The country's only taxidermist, Mumbai-based Dr Santosh Gaikwad, has played a crucial role in giving a new lease of 'life' to one of India's most loved and photographed birds — Alpha, the Great Indian Bustard (GIB) that died in September last year.

Taxidermy is an art that involves stuffing an animal body to preserve it for display and educational purposes by making it seem life-like.

Alpha, who was also popularly known as 'Vicky Donor', was from Nanaj Wildlife Sanctuary (NWS) in Solapur. It's role was extremely important as it was one of only two males at NWS, which is home to the critically-endangered GIBs in Maharashtra. Forest officials were sure that the bird could attract females to procreate, thus helping increase the numbers of GIBs in Maharashtra, which has only five or six of these at present, of which two are at NWS. But, Alpha was found dead in a small village, Karamba, outside the sanctuary's premises.

Dr Gaikwad said: "It (the process of taxidermy) was an extremely challenging task, since when forest department officials brought Alpha to me post his death, almost 50 to 60 of his big feathers were found to have been separated. Also while carrying out the taxidermy of birds, one has to be extremely careful since the skin is as thin as only a few pages of a newspaper stacked together. This makes the art of dissection a severe test since if even a small mistake is made, all the feathers would come out and the final model would look ugly."

Since Gaikwad — who runs the Wildlife Taxidermy Centre at Sanjay Gandhi National Park — was also busy with other projects, Alpha's taxidermy was kept on hold. But now, after a three-week process, the GIB is ready, standing four feet tall.

The skinned bird's skeleton was used to create a mold and after a process of tanning, the skin was fixed to the mold and stitched along with neatly-arranged feathers just like the ones on the live bird. The finishing touches involved giving it glass eyes and a platform with grass to stand on.

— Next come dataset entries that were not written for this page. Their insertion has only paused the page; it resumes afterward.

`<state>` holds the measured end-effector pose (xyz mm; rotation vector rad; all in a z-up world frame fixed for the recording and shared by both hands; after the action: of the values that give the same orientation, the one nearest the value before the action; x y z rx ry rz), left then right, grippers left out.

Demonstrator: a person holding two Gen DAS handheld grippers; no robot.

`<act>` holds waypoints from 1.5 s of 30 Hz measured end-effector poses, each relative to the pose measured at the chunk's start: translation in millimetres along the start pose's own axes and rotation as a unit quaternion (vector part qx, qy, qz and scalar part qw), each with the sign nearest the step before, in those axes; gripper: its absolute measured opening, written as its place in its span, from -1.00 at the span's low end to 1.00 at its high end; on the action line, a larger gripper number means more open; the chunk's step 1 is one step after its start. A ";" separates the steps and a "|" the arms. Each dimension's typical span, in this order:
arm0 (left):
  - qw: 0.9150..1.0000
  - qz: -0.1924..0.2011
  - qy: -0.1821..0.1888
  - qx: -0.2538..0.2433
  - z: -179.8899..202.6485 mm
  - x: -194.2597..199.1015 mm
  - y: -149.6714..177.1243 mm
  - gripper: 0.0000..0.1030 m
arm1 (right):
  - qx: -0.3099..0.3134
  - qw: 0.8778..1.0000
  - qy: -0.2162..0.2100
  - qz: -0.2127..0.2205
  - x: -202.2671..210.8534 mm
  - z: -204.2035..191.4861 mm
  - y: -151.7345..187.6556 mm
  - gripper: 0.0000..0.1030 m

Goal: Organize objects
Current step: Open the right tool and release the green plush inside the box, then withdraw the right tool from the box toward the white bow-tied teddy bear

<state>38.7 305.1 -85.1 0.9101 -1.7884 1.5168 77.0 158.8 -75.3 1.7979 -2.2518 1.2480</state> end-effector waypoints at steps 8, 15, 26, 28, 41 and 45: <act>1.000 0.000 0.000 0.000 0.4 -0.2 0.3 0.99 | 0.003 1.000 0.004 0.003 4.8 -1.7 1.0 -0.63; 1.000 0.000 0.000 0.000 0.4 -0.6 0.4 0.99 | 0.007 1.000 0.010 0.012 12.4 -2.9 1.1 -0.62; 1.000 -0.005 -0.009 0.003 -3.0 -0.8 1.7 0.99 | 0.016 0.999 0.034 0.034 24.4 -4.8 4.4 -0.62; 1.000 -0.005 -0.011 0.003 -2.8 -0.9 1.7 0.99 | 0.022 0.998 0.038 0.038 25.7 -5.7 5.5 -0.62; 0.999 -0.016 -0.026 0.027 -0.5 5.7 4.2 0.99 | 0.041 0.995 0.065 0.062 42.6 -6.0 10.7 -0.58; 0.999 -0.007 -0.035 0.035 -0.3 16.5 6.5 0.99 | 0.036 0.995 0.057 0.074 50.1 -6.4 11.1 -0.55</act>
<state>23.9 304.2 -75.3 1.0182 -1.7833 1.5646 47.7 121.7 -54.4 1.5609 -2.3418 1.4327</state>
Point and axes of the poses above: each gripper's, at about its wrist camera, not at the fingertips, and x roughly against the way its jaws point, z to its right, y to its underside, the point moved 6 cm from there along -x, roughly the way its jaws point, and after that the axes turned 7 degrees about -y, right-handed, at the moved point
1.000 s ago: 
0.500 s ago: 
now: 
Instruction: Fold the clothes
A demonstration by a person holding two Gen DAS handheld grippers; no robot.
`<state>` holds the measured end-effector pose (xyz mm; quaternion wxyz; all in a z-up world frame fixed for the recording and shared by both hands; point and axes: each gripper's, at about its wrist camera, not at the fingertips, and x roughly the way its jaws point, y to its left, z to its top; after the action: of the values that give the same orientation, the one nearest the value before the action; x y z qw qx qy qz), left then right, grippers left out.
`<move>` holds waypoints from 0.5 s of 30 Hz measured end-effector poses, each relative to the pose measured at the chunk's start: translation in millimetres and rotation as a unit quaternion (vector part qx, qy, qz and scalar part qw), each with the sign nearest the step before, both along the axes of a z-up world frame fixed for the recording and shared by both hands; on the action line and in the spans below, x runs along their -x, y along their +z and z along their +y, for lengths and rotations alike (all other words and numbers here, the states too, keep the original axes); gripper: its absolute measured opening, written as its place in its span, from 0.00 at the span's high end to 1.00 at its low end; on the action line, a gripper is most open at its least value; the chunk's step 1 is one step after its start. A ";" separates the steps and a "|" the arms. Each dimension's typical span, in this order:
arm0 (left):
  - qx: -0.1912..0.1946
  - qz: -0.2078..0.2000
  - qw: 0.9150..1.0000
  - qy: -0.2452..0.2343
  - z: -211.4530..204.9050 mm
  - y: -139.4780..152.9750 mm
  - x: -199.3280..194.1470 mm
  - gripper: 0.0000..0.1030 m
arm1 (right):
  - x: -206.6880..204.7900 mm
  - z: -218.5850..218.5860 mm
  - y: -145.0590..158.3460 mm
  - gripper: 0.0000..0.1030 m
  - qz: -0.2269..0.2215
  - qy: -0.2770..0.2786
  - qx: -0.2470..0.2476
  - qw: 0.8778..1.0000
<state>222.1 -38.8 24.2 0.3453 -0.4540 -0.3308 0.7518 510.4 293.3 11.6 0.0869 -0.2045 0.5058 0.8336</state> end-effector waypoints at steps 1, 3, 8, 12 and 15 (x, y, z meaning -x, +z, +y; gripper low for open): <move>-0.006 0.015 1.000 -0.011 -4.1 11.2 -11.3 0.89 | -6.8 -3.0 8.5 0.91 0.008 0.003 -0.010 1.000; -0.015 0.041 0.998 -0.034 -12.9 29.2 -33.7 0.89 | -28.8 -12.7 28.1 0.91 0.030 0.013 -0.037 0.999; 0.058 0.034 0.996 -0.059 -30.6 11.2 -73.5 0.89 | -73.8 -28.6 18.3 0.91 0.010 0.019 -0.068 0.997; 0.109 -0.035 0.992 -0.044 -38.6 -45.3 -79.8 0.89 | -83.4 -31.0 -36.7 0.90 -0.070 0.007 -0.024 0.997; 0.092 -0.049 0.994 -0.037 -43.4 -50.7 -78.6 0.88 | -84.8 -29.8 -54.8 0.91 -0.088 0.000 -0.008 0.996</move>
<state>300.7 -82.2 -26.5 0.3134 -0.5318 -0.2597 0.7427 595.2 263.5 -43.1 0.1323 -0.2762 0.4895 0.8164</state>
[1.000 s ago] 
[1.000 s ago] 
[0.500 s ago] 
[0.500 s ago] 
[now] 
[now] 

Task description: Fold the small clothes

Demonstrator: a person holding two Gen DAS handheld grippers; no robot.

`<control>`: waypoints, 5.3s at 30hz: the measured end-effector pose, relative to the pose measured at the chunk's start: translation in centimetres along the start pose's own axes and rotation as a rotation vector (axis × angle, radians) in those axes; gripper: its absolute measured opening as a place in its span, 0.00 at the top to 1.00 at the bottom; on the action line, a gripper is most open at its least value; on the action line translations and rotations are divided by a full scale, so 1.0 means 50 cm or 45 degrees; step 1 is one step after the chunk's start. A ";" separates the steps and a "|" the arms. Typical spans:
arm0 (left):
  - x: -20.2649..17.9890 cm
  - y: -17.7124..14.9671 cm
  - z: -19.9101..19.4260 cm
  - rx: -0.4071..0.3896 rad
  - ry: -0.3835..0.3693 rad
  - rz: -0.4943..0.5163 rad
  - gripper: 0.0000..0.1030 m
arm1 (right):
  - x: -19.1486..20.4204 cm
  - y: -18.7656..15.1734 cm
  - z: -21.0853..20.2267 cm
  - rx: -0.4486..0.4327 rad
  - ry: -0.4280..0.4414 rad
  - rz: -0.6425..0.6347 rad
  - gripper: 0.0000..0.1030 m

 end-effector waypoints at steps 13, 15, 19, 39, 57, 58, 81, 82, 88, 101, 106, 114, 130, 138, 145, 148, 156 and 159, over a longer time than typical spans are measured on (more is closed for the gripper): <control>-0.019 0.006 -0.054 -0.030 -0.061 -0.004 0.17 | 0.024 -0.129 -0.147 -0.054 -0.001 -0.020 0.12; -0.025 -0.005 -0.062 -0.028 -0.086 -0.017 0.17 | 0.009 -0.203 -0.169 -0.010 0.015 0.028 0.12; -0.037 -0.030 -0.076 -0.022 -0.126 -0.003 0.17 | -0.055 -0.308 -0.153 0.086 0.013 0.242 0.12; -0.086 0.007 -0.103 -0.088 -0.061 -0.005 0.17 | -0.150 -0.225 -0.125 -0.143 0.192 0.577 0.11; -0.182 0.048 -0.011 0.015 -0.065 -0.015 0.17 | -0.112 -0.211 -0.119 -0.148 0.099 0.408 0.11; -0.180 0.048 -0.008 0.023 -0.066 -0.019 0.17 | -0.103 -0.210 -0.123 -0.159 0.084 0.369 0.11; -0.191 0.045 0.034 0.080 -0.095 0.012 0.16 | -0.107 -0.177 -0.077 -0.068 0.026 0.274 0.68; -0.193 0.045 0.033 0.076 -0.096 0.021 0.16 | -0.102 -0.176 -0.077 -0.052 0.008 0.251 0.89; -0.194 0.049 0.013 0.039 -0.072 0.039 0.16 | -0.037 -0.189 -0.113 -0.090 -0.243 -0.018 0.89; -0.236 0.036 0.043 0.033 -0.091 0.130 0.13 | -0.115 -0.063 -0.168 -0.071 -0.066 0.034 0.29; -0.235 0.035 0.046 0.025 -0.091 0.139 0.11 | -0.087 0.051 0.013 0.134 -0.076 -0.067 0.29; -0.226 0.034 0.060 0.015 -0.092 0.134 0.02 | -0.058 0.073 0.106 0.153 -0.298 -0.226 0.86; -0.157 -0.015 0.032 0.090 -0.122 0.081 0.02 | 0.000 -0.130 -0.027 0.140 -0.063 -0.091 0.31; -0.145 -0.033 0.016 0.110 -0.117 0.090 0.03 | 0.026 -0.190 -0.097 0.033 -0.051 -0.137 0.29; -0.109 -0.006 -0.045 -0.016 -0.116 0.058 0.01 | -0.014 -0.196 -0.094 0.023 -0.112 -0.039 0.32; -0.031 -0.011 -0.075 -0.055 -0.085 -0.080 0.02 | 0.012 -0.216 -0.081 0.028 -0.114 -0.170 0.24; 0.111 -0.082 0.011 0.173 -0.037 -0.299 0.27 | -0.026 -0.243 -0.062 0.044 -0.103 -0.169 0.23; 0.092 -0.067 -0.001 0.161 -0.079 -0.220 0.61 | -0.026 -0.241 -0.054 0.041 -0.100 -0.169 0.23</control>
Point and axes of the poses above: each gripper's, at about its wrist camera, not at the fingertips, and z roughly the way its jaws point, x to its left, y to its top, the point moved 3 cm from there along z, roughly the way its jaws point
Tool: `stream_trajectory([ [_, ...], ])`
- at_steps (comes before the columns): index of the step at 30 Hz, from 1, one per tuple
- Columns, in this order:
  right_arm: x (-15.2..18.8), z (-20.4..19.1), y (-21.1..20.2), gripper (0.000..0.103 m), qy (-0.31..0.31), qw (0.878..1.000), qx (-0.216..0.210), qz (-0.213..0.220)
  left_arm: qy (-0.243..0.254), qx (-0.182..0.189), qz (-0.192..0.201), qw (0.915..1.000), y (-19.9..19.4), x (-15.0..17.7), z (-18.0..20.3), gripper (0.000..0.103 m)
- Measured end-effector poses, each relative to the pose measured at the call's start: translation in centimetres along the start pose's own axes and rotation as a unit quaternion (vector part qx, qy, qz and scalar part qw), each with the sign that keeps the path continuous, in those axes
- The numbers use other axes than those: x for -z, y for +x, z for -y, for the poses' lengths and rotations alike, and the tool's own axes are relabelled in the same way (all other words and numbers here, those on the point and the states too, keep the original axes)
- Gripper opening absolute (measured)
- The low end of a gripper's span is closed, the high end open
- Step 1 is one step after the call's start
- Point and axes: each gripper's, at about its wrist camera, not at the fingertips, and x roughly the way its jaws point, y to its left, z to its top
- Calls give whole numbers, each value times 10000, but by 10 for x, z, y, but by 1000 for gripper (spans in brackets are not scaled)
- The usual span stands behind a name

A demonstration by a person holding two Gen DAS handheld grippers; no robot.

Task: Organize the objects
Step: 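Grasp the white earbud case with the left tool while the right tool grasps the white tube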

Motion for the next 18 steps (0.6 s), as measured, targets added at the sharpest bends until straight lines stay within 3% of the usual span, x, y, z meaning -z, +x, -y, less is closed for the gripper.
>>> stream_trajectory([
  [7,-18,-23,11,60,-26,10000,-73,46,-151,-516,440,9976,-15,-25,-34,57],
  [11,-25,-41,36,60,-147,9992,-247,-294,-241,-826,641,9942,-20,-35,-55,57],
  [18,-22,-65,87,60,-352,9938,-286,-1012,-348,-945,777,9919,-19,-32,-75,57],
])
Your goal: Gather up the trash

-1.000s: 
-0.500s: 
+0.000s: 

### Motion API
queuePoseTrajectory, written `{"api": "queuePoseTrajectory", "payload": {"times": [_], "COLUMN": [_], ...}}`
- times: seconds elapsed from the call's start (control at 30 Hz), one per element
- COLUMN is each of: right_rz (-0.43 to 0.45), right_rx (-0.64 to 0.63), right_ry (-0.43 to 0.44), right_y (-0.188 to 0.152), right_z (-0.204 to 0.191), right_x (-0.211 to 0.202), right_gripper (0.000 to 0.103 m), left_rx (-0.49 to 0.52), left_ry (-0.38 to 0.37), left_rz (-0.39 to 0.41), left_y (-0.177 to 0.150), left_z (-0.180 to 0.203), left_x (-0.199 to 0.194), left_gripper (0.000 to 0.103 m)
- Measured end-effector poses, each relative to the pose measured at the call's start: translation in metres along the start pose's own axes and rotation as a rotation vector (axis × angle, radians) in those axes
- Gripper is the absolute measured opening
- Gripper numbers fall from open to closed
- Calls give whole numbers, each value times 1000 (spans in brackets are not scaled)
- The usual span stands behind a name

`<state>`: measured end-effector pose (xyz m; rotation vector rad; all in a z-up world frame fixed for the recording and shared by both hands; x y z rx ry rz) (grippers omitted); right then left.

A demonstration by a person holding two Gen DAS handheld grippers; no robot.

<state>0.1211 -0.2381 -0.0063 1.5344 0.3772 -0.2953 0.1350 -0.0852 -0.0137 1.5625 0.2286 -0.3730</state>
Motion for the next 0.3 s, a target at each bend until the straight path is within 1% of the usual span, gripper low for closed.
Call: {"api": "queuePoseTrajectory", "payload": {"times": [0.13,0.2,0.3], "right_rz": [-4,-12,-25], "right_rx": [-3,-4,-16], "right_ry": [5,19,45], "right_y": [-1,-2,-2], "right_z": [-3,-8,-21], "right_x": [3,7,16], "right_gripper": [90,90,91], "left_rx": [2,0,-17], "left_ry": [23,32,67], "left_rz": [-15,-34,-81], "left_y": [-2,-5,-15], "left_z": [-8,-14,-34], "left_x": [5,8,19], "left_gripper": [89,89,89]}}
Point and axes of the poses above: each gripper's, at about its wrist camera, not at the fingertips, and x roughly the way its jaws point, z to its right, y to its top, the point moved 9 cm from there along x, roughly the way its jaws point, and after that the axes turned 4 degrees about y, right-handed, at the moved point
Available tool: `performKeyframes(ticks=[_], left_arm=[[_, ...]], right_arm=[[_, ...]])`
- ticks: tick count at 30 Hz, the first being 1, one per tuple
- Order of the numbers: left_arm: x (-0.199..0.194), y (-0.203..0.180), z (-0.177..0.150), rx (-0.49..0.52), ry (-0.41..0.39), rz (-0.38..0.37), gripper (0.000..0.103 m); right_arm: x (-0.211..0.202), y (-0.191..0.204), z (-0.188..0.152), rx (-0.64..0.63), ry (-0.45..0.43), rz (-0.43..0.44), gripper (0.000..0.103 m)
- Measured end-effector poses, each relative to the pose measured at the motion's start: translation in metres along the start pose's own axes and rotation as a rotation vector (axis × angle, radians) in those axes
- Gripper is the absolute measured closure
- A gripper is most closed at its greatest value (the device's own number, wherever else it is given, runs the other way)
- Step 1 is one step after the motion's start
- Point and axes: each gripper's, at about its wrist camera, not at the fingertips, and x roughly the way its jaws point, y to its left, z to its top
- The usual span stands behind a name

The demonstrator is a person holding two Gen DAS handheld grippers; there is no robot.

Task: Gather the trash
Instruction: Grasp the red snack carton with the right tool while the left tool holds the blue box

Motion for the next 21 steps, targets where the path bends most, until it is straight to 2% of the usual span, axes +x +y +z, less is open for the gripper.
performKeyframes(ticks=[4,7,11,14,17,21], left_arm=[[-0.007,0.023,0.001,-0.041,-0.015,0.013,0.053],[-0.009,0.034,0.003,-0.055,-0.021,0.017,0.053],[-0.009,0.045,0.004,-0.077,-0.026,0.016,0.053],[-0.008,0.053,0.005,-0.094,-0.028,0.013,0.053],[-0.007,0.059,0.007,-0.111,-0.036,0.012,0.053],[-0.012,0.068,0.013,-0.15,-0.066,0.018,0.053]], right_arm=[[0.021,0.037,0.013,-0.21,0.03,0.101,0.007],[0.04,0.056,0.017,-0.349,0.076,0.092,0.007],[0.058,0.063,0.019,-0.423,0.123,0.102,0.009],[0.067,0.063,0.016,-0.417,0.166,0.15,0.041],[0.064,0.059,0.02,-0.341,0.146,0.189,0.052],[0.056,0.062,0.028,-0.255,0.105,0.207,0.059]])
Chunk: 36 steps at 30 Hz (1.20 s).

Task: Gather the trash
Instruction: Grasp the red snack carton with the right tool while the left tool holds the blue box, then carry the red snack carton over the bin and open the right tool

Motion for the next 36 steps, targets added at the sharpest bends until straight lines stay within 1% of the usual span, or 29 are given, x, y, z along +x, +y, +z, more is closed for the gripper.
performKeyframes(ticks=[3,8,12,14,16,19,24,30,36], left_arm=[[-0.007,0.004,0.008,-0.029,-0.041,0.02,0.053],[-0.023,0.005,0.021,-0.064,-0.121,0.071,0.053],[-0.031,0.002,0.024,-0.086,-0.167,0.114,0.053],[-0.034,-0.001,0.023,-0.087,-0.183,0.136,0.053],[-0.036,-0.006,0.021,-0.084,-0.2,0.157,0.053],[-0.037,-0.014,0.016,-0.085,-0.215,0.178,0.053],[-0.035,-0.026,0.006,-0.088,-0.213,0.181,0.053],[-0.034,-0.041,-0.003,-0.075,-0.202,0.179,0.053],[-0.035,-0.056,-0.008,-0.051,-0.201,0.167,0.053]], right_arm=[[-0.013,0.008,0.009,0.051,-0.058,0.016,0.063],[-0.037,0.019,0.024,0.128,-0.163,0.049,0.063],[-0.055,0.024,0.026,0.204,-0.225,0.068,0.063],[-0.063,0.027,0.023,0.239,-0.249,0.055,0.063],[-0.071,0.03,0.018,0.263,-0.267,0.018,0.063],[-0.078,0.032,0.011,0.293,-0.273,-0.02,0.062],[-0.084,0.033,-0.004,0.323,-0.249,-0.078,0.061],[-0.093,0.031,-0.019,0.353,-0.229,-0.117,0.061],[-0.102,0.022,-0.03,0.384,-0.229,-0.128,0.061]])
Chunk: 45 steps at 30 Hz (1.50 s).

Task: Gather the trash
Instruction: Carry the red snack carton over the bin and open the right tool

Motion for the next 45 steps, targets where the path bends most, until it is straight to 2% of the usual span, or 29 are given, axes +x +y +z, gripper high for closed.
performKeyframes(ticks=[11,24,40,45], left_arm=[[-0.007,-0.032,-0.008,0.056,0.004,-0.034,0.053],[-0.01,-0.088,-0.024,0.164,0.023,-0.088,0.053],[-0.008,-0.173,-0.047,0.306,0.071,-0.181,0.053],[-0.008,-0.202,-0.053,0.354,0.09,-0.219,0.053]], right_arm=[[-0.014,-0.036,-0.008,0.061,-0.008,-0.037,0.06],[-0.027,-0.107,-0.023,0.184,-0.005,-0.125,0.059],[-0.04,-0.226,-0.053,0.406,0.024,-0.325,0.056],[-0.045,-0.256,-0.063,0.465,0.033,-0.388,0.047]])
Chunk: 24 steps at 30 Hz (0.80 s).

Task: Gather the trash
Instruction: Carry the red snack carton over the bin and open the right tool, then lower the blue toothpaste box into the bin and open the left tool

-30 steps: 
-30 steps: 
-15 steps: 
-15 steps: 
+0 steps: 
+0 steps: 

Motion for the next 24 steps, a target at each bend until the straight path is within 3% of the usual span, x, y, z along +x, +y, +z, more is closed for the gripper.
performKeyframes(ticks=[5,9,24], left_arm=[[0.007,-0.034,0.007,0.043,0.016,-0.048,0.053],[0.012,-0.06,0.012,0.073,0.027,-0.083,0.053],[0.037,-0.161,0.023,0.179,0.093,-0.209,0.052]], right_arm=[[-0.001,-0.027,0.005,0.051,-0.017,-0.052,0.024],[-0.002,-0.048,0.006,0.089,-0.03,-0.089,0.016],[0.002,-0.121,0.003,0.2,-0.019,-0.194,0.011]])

"This was the first time that I got to properly create a GIB model since before this I had created a model for a small female, but it could not be given the best shape as it was brought to me in a very poor condition," Gaikwad said.

"Alpha was the pride of NWS for almost a decade, adored even by tourists, and was the most photographed GIB. Hence, we have decided to preserve it in the GIB interpretation centre at Nanaj," said chief conservator of forest Sunil Limaye, who is the in-charge of NWS.

About Great Indian Bustard

GIB is listed under Schedule I of the Indian Wildlife (Protection) Act, 1972 and is also listed as a critically-endangered species by the IUCN since the population of this bird has reduced to below 150 across India. It's found in dry bushy grasslands and the GIB can be distinguished by the black crown on its forehead, contrasting with a pale neck and head. They breed mostly during the monsoon season. Males have a gular pouch right below the tongue, which helps produce a resonant booming mating call to attract females and can be heard up to a distance of 500 metres.